Abstract

The force between permanent magnets implemented in many engineering devices remains an intriguing problem in basic physics. The variation of magnetic force with the distance x between a pair of magnets cannot usually be approximated as x^–4 because of the dipole nature and geometry of magnets. In this work, the force between two identical cylindrical magnets is accurately described by a closed-form solution. The analytical model assumes that the magnets are uniformly magnetized along their length. The calculation, based on the magnetic field exerted by one magnet on the other along the direction of their orientation, shows a reduction in the magnetic force with the distance x and a dependence on the size parameters of magnets.

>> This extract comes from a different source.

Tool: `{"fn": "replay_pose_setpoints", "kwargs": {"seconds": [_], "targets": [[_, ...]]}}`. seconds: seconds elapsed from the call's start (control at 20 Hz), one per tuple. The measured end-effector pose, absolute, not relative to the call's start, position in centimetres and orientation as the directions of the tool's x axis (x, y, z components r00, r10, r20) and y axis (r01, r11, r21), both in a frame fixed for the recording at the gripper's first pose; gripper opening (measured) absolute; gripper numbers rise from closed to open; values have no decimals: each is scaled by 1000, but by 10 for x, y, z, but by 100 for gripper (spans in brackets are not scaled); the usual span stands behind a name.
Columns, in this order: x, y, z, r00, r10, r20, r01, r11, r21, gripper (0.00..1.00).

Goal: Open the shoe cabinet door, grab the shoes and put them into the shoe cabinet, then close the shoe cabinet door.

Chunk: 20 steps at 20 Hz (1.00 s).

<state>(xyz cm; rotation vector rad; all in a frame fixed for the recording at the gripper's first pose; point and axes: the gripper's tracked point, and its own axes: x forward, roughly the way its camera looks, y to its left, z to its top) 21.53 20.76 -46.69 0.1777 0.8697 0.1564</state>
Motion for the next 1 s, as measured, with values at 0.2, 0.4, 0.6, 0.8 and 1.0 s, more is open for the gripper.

To verify the equation, the experiment was set up by placing two cylindrical neodymium iron boron type magnets in a vertical tube. The repulsive force between the identical upper and lower magnets of 2.5 cm in diameter and 7.5 cm in length was measured from the weight on the top of the upper magnet. The resulting separation between the magnets was recorded as x. The forces measured at x = 0.004-0.037 m differ from the values calculated using the analytic solution by-0.55 % to-13.60 %. The calculation also gives rise to a practical remnant magnetic field of 1.206 T. When x is much larger than the length of magnets, the equation of force is approximated as a simple form proportional to 1/x^–4. The finding can be directly used in magnetic levitation as well as applied in calculating magnetic fields and forces in other systems incorporating permanent magnets.